After a variety of delicious drinks and meals held at selected Lunch Hotspot showrooms such as Black & Key and Mckinnon & Harris, the afternoon began in much the same way the morning ended. From three o’clock to half past four the doors to the workshops were opened once again. The material up for discussion in these sessions ranged from how senior crew would alter superyacht design to minutiae of classification and compliance.
When should crew get involved in the design of a yacht? It's a question often asked — but less often when pertaining to interior crew. It was this that ex-chief stewardess and founder of Yacht Design Solutions, Agis Variani addressed in the afternoon's 'Crew Focus on Design' think tank. Her answer was clear: chief stewardesses should be involved in a yacht's build from day one, which will save time and money; money for the owner, and time for the crew. From laundry room space to islands in the galley, Variani advised designers on what needed to be considered when it comes to efficiency.
Two floors down in the Davidson showroom, Svetlana Mojic from Serbian design studio Salt & Water lectured delegates on ‘Unity in the Next Gen’. “The future is how we design it," explained Mojic. In a presentation that went through the studio's recent conceptual project, Mojić explained that the "unity" in design came from looking outside a specific field. One particular example was a floating hotel with catamaran apartments, which can detach and navigate away through inland waterways.

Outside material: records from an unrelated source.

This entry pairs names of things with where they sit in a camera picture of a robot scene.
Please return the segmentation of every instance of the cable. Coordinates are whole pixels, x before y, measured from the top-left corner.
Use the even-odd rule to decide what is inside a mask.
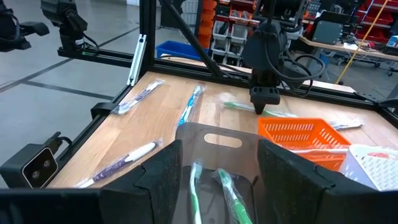
[[[271,29],[271,22],[272,22],[272,18],[273,18],[273,16],[274,16],[275,5],[276,5],[276,0],[273,0],[273,1],[271,2],[270,14],[269,14],[268,20],[267,20],[266,31],[268,31],[268,32],[269,32],[270,29]],[[287,79],[287,80],[290,80],[290,81],[292,81],[292,82],[293,82],[293,81],[298,81],[298,82],[299,82],[299,81],[308,80],[307,77],[292,78],[292,77],[288,77],[288,76],[286,76],[286,75],[280,73],[280,72],[278,71],[278,69],[276,69],[275,66],[271,63],[271,60],[269,59],[269,54],[268,54],[268,43],[267,43],[267,42],[268,42],[268,39],[266,40],[266,46],[265,46],[267,63],[270,65],[271,70],[272,70],[276,75],[280,76],[282,80]],[[305,68],[303,65],[301,65],[301,64],[298,63],[298,60],[300,60],[301,58],[304,58],[304,57],[312,58],[312,59],[316,60],[316,61],[321,65],[321,69],[320,69],[320,71],[319,71],[316,75],[312,76],[312,74],[311,74],[311,72],[309,71],[309,69]],[[306,54],[306,55],[301,55],[301,56],[297,57],[294,61],[293,61],[291,58],[289,58],[289,60],[291,60],[291,62],[294,63],[295,65],[298,65],[300,68],[304,69],[304,71],[307,72],[307,73],[308,73],[308,76],[310,76],[311,78],[317,78],[317,77],[319,77],[319,76],[323,73],[323,71],[325,70],[325,67],[326,67],[326,66],[325,66],[325,63],[324,63],[322,60],[320,60],[319,58],[314,57],[313,55],[307,55],[307,54]],[[299,94],[297,94],[297,93],[295,93],[294,91],[290,91],[290,92],[293,93],[293,94],[295,94],[295,95],[298,95],[298,96],[300,96],[300,97],[306,97],[306,96],[309,94],[310,90],[312,89],[312,85],[313,85],[313,80],[310,79],[310,86],[309,86],[308,90],[305,92],[305,94],[302,95],[302,96],[299,95]]]
[[[13,15],[12,13],[10,13],[10,12],[6,12],[6,13],[3,13],[3,14],[4,14],[4,15],[8,15],[8,16],[10,16],[12,19],[15,20],[15,23],[16,23],[16,25],[15,25],[16,31],[15,31],[15,36],[14,36],[14,39],[13,39],[13,40],[3,39],[3,38],[0,38],[0,40],[3,41],[3,42],[7,42],[7,43],[14,43],[14,42],[17,42],[17,41],[20,39],[20,37],[21,37],[21,31],[19,30],[19,21],[18,21],[18,18],[17,18],[16,16],[14,16],[14,15]]]
[[[298,32],[301,30],[301,28],[303,27],[303,24],[301,23],[301,21],[299,21],[299,24],[297,24],[297,27],[294,27],[293,29],[281,26],[280,28],[285,31],[285,32],[290,32],[290,33],[294,33],[294,32]]]
[[[299,60],[299,59],[296,58],[295,60],[292,60],[292,58],[290,58],[290,57],[288,57],[287,59],[288,59],[288,60],[285,60],[285,61],[292,62],[292,64],[299,66],[302,70],[304,70],[304,71],[308,74],[308,76],[311,77],[311,72],[310,72],[310,70],[307,69],[304,65],[298,63],[298,60]],[[312,89],[312,85],[313,85],[313,80],[310,79],[310,84],[309,84],[309,86],[308,86],[307,91],[304,93],[304,95],[300,95],[300,94],[298,94],[298,93],[295,93],[294,90],[292,90],[292,89],[290,89],[290,92],[292,92],[292,93],[295,94],[296,96],[299,96],[299,97],[301,97],[301,98],[305,98],[305,97],[310,93],[310,91],[311,91],[311,89]]]
[[[379,13],[377,14],[377,16],[374,18],[372,25],[369,27],[368,31],[366,32],[365,36],[363,37],[362,41],[359,43],[359,46],[361,46],[363,44],[363,42],[366,40],[366,38],[368,37],[370,31],[372,30],[373,26],[375,25],[376,21],[379,19],[379,16],[381,14],[381,12],[383,11],[384,7],[386,6],[388,0],[384,1],[384,4],[381,6],[381,9],[379,11]],[[348,67],[353,63],[353,60],[355,58],[355,55],[358,53],[359,51],[359,47],[355,50],[354,55],[350,58],[349,62],[346,64],[344,70],[342,71],[342,73],[340,74],[340,76],[337,78],[337,81],[335,84],[338,84],[340,82],[340,80],[343,78],[344,74],[346,73]]]
[[[66,143],[68,143],[69,146],[72,145],[72,141],[70,140],[70,138],[65,137],[65,136],[61,136],[61,137],[58,137],[58,138],[59,138],[60,140],[62,140],[62,141],[65,141]]]
[[[86,37],[91,43],[94,44],[96,50],[89,50],[86,49],[87,51],[92,51],[92,52],[96,52],[98,53],[100,51],[100,47],[98,46],[97,42],[95,42],[95,40],[93,40],[91,37],[87,36],[85,33],[83,33],[83,37]]]

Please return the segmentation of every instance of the packaged toothbrush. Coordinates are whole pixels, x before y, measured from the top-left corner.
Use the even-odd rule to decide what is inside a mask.
[[[329,124],[337,131],[346,130],[349,128],[359,128],[362,126],[362,121],[359,118],[352,120],[336,120],[330,121]]]
[[[237,108],[237,109],[255,112],[253,106],[245,105],[243,103],[224,102],[224,106],[229,107],[229,108]],[[288,113],[288,112],[281,112],[281,111],[269,111],[269,110],[264,110],[261,115],[275,116],[275,117],[280,117],[280,118],[296,118],[297,117],[296,114],[292,114],[292,113]]]
[[[200,95],[205,91],[205,88],[201,85],[197,85],[191,95],[191,97],[188,100],[187,106],[185,107],[184,111],[181,114],[181,117],[178,121],[177,126],[180,126],[181,124],[187,122],[192,113],[193,113],[193,109],[198,101],[198,98],[200,97]]]
[[[199,198],[197,193],[198,192],[197,186],[200,181],[201,172],[202,172],[201,162],[200,161],[194,162],[191,166],[191,174],[189,180],[193,224],[201,224]]]
[[[115,109],[111,111],[112,114],[125,114],[127,113],[133,106],[136,106],[139,102],[141,102],[147,95],[149,95],[152,91],[154,91],[158,86],[163,84],[164,81],[160,79],[156,79],[152,83],[150,83],[145,89],[143,89],[140,93],[136,94],[131,100],[121,103]]]
[[[136,148],[132,150],[129,154],[123,155],[115,159],[113,162],[111,162],[109,165],[98,171],[93,176],[83,179],[75,187],[86,188],[103,179],[110,178],[122,168],[126,167],[129,164],[133,164],[134,162],[144,157],[146,154],[148,154],[149,152],[151,152],[152,150],[161,145],[163,145],[163,139],[160,138],[153,140],[152,142],[143,145],[139,148]]]
[[[221,184],[228,211],[240,224],[252,224],[242,196],[236,190],[231,174],[224,169],[217,169],[213,177]]]

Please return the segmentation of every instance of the black extrusion frame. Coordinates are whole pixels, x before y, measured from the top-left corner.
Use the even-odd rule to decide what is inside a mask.
[[[186,63],[173,62],[170,60],[161,60],[155,58],[155,13],[156,0],[140,0],[140,33],[147,35],[147,45],[142,61],[140,77],[146,72],[159,72],[179,77],[192,78],[196,80],[203,80],[207,82],[221,83],[224,85],[238,86],[248,89],[248,75],[247,73],[228,72],[230,75],[237,78],[227,78],[223,75],[220,68],[211,61],[209,56],[198,43],[191,30],[182,20],[177,10],[171,5],[170,0],[160,0],[162,7],[173,15],[174,19],[180,25],[180,30],[197,50],[206,67],[197,65],[189,65]],[[133,58],[132,54],[125,54],[121,52],[113,52],[109,50],[100,50],[98,55],[92,53],[81,52],[66,52],[62,49],[58,50],[58,54],[64,57],[77,58],[91,62],[105,63],[109,65],[117,65],[129,68]],[[126,86],[118,95],[112,100],[112,103],[118,104],[130,92],[131,86]],[[304,94],[308,89],[307,86],[302,86],[297,93]],[[282,95],[297,97],[297,95],[287,90],[280,90]],[[354,94],[338,90],[331,90],[320,87],[313,87],[306,97],[308,100],[322,101],[325,103],[333,103],[336,105],[350,106],[353,108],[361,108],[364,110],[372,110],[379,113],[384,119],[390,122],[398,129],[398,115],[394,114],[390,109],[381,107],[377,102],[371,102],[367,99]],[[77,150],[82,147],[86,140],[95,132],[95,130],[106,119],[106,115],[97,115],[92,122],[76,137],[70,147],[67,147],[60,155],[59,168],[62,169],[64,165],[75,155]]]

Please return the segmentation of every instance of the wooden tabletop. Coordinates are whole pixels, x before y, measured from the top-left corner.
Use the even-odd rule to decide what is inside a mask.
[[[74,187],[116,158],[154,139],[163,138],[164,146],[172,142],[177,121],[198,84],[203,85],[206,90],[193,110],[191,121],[257,133],[255,113],[223,106],[224,101],[250,105],[249,90],[244,88],[147,72],[123,101],[130,100],[156,78],[164,80],[165,83],[127,114],[109,115],[51,181],[49,187]],[[267,105],[266,109],[294,113],[299,117],[323,118],[327,121],[360,118],[364,124],[362,128],[341,132],[349,141],[368,145],[398,145],[396,128],[373,111],[288,96],[281,96],[280,105]],[[214,138],[213,141],[220,143],[225,140]],[[114,177],[98,182],[92,187],[102,186],[120,177],[158,150],[152,151]]]
[[[309,46],[313,46],[313,47],[319,47],[319,48],[323,48],[323,49],[335,50],[335,51],[339,51],[339,52],[349,52],[351,54],[353,54],[355,52],[355,50],[344,48],[343,44],[341,44],[341,43],[337,43],[335,45],[323,44],[323,43],[313,42],[313,41],[308,40],[307,38],[305,38],[303,36],[300,36],[299,39],[301,41],[303,41],[304,43],[308,44]],[[384,58],[384,59],[388,59],[388,60],[398,61],[398,56],[387,55],[387,54],[384,54],[384,53],[379,52],[379,51],[367,52],[365,50],[360,49],[357,54],[358,55],[368,55],[368,56],[371,56],[371,57],[378,57],[378,58]]]

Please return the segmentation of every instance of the orange basket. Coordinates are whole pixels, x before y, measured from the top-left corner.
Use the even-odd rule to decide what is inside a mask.
[[[213,10],[217,6],[217,2],[213,0],[204,0],[202,8],[204,10]]]
[[[201,19],[203,21],[212,21],[216,12],[213,10],[203,10],[201,12]]]
[[[199,36],[198,36],[199,44],[200,44],[204,49],[210,48],[210,40],[211,40],[211,35],[199,35]]]
[[[259,118],[258,133],[289,150],[336,149],[351,143],[320,118]],[[309,152],[300,156],[338,171],[346,154]]]
[[[199,35],[211,35],[213,32],[213,21],[203,21],[199,26]]]

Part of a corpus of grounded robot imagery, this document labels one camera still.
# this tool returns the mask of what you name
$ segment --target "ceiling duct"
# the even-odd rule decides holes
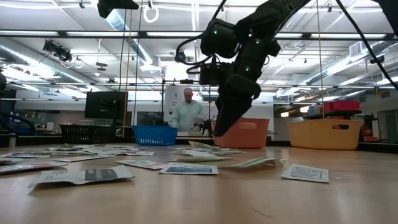
[[[126,30],[126,43],[131,47],[131,49],[137,54],[138,59],[144,64],[152,64],[152,57],[142,48],[140,44],[138,44],[137,39],[128,39],[129,34],[127,33],[130,29],[127,27],[127,24],[124,23],[122,19],[124,16],[120,15],[119,10],[113,10],[111,14],[106,18],[106,22],[110,24],[110,26],[117,31]]]
[[[0,37],[0,58],[7,58],[7,63],[30,66],[32,67],[32,72],[47,78],[57,77],[57,82],[94,82],[84,75],[64,67],[59,62],[44,58],[43,55],[5,37]],[[109,90],[104,86],[99,86],[99,88]]]
[[[391,48],[395,47],[396,45],[396,42],[380,41],[372,45],[372,49],[377,56],[380,56],[390,52]],[[347,68],[350,68],[353,65],[356,65],[358,62],[370,59],[371,55],[369,54],[369,51],[360,46],[362,46],[361,42],[350,46],[350,52],[324,65],[322,72],[320,70],[312,72],[308,75],[308,79],[302,81],[298,85],[312,85],[315,82],[320,81],[322,78],[327,78]],[[288,96],[299,90],[300,88],[295,87],[279,90],[277,92],[277,97]]]

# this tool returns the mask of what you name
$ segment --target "man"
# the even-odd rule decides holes
[[[200,103],[192,100],[191,88],[184,89],[185,101],[179,103],[173,112],[172,126],[178,131],[190,131],[194,123],[203,121],[203,108]]]

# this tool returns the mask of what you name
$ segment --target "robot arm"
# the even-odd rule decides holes
[[[380,4],[394,32],[398,34],[398,1],[374,1]],[[280,51],[279,44],[274,40],[275,35],[308,2],[310,0],[268,0],[254,13],[233,25],[215,18],[225,3],[223,1],[203,33],[177,47],[179,51],[183,44],[201,39],[201,51],[208,57],[202,62],[183,63],[195,65],[193,68],[200,67],[201,85],[219,86],[215,136],[224,135],[251,107],[252,100],[259,97],[261,87],[256,81],[261,76],[264,62],[269,55],[277,56]],[[216,62],[217,55],[224,58],[237,56],[233,63],[221,63]],[[205,63],[212,57],[211,63]]]

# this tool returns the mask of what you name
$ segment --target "light green shirt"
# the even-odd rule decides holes
[[[192,100],[191,103],[179,103],[173,112],[172,126],[178,131],[190,131],[195,118],[204,118],[203,108],[200,103]]]

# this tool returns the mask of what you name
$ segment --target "black basket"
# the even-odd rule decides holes
[[[60,125],[65,143],[99,144],[111,143],[115,138],[115,129],[93,125]]]

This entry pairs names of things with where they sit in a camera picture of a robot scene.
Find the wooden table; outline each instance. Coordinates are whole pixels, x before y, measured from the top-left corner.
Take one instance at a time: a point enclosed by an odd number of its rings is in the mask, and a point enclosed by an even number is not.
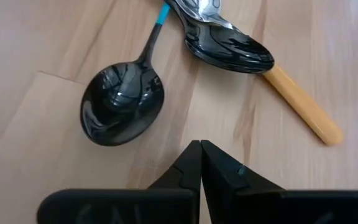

In the second instalment of ‘Meet the Designer’ delegates fought for space in a crowded Summit showroom to listen to the words of John Munford and Cristiano Gatto. Both entering the industry at different times from very different tributaries, Munford and Gatto share a passion for not only designing superyachts, but also creating harmonious living spaces. When it comes to the manner in which a project is completed both superyacht luminaries share a singular vision and principle that outweighs any other — there must be trust between designer and owner.
The final workshop option, ‘Class Acts’, lead by Douglas Owen of Lloyd’s Register and, Lewis Christopher and Fiorenzo Spadoni from RINA, focussed on the human element of safety and how designers should factor in this unpredictable element. “Good designs come down to knowing what you need and understanding what you are getting”, Owen concluded. It was also suggested, with resounding agreement in the room that crew should be listened to when considering the functionality of a design.
Before it was time to let the drinks and conversations flow, the lessons for the day were rounded off by a keynote speech delivered by superyacht owner Bill Duker and two members of the PHDesign team. Ken Lieber and Peter Hawrylewicz joined Duker to dicuss the owner designer relationship and Duker’s 70m S/Y Sybaris project that is currently in build at Perini Navi.
Duker described the project as one of collaboration; between him and PHDesign, between them and the yard, between art and architecture. Throughout this keynote session, Duker's passion was palpable. But he admitted that when passion and art meet economics there was tension.